He owned the best right-back crown for a considerable amount of time, but also impressed at left-back and on the right of a back three.
Dave, as he’s fondly called by Chelsea fans, was the player every team wanted: a defender who consistently delivered a solid 8/10 rating. With the former Marseille man setting himself such high standards, it was easier to spot when he was having a bad game.
A 6/10 performance from Azpilicueta was easy to spot. And such a drastic drop off would be a talking point among the Blues support. In many ways, the Spaniard had become a victim of his own success.
But his form across the past year has gone from being a concern to an issue. Last season, Sadio Mané ran rings around Azpilicueta at Anfield during the 2-0 defeat. That wasn’t the 30-year-old’s first nightmare game of the campaign but it was perhaps the most memorable.
He’s started sluggishly this season, too, and was exposed in the recent 2-2 draw with Sheffield United. He let Enda Stevens easily dart past him to set up the first goal for the away side just after half-time.

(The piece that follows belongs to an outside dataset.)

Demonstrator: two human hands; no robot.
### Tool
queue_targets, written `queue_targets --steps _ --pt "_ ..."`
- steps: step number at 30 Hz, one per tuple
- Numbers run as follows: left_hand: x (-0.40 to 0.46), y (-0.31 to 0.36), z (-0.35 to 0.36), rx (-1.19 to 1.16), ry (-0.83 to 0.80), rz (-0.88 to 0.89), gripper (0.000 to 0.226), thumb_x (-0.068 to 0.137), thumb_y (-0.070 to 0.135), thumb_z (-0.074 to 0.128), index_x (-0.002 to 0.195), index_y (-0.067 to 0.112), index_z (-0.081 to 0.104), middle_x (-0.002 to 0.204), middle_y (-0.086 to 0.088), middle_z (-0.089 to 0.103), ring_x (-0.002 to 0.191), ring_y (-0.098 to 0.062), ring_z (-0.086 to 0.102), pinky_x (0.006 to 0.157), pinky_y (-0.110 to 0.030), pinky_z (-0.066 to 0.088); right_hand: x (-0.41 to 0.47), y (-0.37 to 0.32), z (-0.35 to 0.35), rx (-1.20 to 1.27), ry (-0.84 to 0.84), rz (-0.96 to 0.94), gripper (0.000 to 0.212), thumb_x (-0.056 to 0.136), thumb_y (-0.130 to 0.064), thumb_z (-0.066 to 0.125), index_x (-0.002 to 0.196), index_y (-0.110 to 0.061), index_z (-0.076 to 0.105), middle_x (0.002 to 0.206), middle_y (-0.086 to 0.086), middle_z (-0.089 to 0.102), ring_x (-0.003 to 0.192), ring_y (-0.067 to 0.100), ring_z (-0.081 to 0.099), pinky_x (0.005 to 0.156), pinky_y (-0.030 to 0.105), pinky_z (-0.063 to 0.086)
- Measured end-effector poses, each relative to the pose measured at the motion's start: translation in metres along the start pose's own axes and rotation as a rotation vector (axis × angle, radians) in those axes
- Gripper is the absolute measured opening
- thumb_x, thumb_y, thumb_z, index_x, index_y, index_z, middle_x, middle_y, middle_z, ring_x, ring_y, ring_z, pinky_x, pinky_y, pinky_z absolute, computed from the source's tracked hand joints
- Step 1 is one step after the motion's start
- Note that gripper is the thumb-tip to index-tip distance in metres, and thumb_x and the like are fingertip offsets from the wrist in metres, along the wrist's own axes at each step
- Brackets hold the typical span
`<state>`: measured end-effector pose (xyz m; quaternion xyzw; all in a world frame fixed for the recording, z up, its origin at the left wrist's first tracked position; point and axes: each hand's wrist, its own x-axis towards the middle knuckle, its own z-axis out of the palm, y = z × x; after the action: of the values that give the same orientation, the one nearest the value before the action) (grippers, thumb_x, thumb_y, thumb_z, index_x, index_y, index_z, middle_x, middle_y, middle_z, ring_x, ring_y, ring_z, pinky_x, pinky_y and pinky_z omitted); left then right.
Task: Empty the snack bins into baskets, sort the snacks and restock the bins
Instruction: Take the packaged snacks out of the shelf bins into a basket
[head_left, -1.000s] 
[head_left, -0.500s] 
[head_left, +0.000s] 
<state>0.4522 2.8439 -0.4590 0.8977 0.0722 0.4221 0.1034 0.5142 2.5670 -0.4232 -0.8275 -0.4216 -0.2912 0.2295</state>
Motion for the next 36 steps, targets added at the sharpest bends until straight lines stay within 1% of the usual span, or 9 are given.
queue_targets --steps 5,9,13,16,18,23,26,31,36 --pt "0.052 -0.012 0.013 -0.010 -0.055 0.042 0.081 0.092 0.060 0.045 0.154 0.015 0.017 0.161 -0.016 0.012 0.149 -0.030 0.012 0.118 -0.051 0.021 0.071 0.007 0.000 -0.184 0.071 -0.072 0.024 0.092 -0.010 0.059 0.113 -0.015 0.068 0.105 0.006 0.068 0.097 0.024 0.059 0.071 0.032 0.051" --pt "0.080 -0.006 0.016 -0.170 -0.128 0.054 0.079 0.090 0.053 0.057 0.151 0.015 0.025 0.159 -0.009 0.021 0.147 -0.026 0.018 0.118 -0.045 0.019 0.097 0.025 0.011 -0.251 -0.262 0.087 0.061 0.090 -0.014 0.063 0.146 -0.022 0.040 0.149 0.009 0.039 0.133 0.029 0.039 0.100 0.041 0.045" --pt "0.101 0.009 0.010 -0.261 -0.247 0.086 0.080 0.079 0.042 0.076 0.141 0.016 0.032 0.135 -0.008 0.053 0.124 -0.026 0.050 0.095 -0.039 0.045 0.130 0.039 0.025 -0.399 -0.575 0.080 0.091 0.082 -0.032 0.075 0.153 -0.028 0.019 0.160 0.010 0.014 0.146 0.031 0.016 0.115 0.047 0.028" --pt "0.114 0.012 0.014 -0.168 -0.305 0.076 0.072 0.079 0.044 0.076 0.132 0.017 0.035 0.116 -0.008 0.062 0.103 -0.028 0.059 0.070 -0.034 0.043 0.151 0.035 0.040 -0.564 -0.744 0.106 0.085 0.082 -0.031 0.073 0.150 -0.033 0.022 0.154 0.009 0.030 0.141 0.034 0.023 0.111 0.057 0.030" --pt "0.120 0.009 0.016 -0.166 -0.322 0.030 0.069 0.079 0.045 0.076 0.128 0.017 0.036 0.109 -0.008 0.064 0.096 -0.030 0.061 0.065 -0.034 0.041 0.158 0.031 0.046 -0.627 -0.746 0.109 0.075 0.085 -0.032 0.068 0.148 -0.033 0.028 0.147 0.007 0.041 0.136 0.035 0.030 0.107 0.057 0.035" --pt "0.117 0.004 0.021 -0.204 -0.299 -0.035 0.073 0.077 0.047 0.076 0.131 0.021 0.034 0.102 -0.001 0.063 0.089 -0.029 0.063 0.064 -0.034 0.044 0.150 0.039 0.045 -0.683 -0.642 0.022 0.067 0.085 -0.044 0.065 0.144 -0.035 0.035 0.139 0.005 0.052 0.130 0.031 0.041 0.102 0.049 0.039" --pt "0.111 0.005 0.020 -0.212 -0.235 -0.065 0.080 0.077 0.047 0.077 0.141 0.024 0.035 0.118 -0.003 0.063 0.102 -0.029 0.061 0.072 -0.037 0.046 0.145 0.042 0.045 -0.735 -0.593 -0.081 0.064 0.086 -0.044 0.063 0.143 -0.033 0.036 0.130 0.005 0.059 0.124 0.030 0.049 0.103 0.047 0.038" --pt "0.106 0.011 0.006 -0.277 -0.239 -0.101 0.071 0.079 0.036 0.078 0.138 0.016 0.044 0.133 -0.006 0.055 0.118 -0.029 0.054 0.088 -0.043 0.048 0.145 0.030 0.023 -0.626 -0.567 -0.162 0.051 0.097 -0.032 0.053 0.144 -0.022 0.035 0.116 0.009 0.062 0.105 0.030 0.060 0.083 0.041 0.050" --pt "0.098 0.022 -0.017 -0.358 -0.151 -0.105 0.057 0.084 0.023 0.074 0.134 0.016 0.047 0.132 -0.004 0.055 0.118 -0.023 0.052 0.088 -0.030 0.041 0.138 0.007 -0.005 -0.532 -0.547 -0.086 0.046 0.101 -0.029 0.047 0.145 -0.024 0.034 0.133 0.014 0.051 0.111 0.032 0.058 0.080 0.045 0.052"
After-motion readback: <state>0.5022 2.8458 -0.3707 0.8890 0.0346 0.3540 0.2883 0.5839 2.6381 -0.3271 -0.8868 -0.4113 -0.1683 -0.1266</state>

Azpilicueta was also sloppy in possession throughout that half and often caught on his heels as Chris Wilder’s men ramped up the pressure. Christian Pulsic was pulled back to support the Blues right-back on countless occasions
Azpilicueta looks out of sorts in the youthful, energetic Chelsea side Frank Lampard has pieced together. Perhaps it’s the change in style which has exposed Azpilicueta’s weaknesses.
Chelsea are no longer defensively dominant and look play on the break. Instead, they’re a cavalier, high-pressing team which is reminiscent of the 2016/17 version of Liverpool.
Over the summer, the Blues moved on and their captain may have been left behind. Of course, he still has a part to play; his experience is invaluable to this young squad. But he should no longer be a guaranteed starter, and might not be when Reece James returns from injury.
The 19-year-old is yet to make his Premier League debut but was the star performer for Wigan Atheltic in the Championship last season. Signed as a right-back, it quickly became apparent he was too good to be limited to that side of the pitch and was used as a centre-back and in midfield. Tellingly, he didn’t look out of place in either position.
The step up to the top flight is a big one, yet James proved at Wigan he is worthy of an opportunity in the first XI at Stamford Bridge. And just as with Mason Mount, Tammy Abraham and Fikayo Tomori, Lampard has shown that a lack of experience at the top level isn’t a hindrance in breaking into the Chelsea first-team.
James will make mistakes but it’s better for him to do and learn from them than have an ageing Azpilicueta continuously exposed.
The Chelsea youngster is, on paper at least, the perfect fit for what Lampard is trying to do at Stamford Bridge. He’s expressive on the ball, he’s used to a high-energy style and he’s diligent defensively.
James the real rival to Trent Alexander-Arnold as England’s future right-back. Aaron Wan-Bissaka is the flavour of the month but the way in which the Three Lions play means Gareth Southgate needs a right-back who is comfortable in possession.
They, at times, need to be something of a playmaker, too. Just as James was for Wigan and probably will be for Chelsea.
Azpilicueta can no doubt still do a job for the Blues but it might be painful viewing for fans. It’s through no fault of his own, either. He’s shown he can be adaptable in terms of position but the switch in style has exposed him. Some players thrive in defensive set-ups while others are better in attacking ones.
It just so happens Chelsea have adopted the latter while Dave is the former. He will be needed in certain situations but James has the ideal opportunity to claim the long-term right-back spot as soon as he’s back fit.